ハイブリッド車延長販売の危うい未来
2035年以降もプラグインハイブリッド車(PHEV)およびレンジエクステンダー車の販売を認める可能性が議論されていますが、この方針は環境面でも経済面でも重大な問題をはらんでいます。欧州連合(EU)で検討されているこの提案は、一見すると移行期間の措置のように見えますが、実際には脱炭素社会の実現を遅らせる危険性があります。
環境性能における現実と理想の乖離
プラグインハイブリッド車は理論上では低燃費を謳っていますが、実際の使用状況ではその性能を十分に発揮していません。多くのユーザーが定期的な充電を怠り、結果的に従来のガソリン車と同程度のCO2排出量となっているケースが少なくありません。特に大型SUVタイプのPHEVでは、バッテリー重量の増加により、電気モード不使用時の燃費が悪化するという逆説的な現象も見られます。
経済的負担と技術開発の遅延
ハイブリッド車の販売延長は、自動車メーカーに誤ったシグナルを送ることになります。
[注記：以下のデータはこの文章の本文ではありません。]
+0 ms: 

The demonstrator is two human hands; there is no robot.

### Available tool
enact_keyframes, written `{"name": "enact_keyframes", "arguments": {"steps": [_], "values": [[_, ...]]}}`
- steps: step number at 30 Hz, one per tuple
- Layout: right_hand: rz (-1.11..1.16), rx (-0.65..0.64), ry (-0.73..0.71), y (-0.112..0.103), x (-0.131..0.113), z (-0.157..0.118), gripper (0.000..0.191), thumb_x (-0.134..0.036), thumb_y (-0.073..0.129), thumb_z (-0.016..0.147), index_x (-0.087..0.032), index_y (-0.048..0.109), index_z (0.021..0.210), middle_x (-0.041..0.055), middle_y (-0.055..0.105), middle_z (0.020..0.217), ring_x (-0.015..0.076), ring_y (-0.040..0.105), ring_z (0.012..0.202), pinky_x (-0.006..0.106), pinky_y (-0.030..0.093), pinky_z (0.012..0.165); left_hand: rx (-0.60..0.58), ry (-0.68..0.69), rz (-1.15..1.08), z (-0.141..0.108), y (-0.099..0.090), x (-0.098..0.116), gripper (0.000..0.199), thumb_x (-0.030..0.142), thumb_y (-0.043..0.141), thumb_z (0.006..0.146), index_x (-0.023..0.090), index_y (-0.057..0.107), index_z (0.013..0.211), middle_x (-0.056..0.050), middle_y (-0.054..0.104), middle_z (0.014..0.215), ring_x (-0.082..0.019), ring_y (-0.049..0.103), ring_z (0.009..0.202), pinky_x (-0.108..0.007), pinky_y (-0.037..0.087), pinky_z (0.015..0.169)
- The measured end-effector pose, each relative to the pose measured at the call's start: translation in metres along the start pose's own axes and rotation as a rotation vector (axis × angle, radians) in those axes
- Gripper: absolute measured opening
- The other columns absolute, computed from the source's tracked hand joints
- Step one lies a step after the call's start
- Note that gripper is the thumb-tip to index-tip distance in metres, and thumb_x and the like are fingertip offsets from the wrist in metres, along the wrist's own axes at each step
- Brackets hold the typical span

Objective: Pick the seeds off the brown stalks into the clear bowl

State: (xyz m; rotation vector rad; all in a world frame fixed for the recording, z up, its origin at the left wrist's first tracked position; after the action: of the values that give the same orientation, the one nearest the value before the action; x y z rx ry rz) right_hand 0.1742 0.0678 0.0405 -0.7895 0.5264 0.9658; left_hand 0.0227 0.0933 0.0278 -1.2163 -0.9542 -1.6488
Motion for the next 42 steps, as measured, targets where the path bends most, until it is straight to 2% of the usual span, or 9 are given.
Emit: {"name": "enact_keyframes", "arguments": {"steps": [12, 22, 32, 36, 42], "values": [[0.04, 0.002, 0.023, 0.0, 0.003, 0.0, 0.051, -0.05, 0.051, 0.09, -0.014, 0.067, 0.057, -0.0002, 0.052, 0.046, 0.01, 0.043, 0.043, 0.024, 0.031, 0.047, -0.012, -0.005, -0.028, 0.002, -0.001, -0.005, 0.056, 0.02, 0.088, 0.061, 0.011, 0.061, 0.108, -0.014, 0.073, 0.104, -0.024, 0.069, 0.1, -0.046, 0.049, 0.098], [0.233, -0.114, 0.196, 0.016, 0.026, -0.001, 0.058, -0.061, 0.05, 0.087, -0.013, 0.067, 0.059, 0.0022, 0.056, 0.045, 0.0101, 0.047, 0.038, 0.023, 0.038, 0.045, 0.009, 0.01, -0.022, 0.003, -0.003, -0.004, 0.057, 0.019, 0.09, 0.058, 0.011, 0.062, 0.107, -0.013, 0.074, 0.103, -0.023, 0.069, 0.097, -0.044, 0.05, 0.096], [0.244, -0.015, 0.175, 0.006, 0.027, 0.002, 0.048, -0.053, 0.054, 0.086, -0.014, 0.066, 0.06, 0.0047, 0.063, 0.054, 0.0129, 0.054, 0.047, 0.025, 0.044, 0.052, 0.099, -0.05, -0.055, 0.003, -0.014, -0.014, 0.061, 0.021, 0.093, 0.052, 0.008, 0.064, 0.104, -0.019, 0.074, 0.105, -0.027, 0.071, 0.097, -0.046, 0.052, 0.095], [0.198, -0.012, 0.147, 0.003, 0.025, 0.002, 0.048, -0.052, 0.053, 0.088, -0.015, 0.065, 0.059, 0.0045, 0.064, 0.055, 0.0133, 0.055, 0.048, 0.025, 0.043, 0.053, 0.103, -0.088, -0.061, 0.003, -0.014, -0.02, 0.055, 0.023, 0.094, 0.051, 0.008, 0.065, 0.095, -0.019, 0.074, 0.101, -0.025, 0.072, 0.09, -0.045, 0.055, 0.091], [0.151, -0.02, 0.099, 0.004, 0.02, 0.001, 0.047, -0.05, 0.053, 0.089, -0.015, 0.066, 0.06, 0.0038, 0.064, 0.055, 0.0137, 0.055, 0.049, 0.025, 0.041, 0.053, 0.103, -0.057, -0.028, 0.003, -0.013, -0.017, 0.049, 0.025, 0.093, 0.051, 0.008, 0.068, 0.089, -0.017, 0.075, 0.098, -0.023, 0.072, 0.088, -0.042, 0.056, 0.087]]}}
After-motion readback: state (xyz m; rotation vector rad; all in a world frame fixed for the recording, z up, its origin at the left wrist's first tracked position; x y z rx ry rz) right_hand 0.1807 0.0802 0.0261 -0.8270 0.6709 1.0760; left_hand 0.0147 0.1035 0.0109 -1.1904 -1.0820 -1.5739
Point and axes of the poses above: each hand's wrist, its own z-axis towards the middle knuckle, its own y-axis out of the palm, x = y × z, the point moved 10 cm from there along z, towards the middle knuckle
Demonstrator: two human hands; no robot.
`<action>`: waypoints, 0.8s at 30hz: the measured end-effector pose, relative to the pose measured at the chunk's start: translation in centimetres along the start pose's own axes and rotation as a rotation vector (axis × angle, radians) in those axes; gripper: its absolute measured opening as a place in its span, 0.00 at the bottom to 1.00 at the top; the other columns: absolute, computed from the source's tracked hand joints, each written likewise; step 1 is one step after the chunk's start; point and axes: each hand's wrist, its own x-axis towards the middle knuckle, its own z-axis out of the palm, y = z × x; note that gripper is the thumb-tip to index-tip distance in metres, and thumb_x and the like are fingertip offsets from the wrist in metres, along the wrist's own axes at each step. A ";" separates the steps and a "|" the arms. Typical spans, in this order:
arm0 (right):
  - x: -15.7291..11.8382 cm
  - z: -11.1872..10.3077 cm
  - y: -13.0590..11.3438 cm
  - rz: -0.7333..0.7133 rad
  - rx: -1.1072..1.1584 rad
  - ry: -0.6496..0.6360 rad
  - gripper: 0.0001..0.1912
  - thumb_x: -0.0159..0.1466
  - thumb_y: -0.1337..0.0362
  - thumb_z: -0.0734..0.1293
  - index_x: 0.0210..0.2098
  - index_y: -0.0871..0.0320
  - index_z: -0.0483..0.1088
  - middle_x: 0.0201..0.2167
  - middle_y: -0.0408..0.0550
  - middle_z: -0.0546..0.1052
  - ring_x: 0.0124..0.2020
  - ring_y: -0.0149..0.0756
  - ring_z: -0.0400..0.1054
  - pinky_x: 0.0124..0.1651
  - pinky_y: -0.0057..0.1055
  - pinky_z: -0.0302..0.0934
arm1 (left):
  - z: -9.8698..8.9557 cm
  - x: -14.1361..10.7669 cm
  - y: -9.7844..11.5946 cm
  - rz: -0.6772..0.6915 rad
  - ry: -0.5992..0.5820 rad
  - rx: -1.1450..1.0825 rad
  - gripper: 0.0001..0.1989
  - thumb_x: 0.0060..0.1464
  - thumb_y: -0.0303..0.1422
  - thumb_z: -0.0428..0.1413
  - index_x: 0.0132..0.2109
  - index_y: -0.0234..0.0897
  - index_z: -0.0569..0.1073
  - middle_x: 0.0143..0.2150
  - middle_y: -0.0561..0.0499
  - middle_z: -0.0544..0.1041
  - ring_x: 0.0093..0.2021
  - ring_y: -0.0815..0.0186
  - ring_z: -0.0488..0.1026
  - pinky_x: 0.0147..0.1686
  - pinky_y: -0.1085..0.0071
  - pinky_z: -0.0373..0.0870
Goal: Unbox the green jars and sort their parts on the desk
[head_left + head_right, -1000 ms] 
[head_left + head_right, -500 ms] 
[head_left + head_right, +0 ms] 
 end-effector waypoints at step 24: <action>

完全電気自動車(EV)への投資と開発を遅らせ、結果的に欧州の自動車産業が世界の競争に遅れをとる要因となる可能性があります。また、消費者にとっては、将来価値の低下が懸念される過渡期の技術に投資することになり、長期的な経済的損失につながりかねません。
持続可能な移動手段への転換の重要性
真の意味での持続可能な交通システムを実現するためには、段階的な移行ではなく、明確な目標設定が必要です。充電インフラの整備促進、公共交通機関の充実、シェアリングエコノミーの発展など、総合的な移動手段の変革が求められています。プラグインハイブリッド車に依存する姿勢は、これらの根本的な改革から目を背けることになりかねません。
気候変動対策の緊急性を考慮すると、2035年以降も内燃機関を搭載した車両の販売を認めることは、パリ協定の目標達成を困難にするリスクがあります。政策決定者は短期的な業界の要請に屈することなく、長期的な環境保護と経済的利益のバランスを考慮した判断が求められています。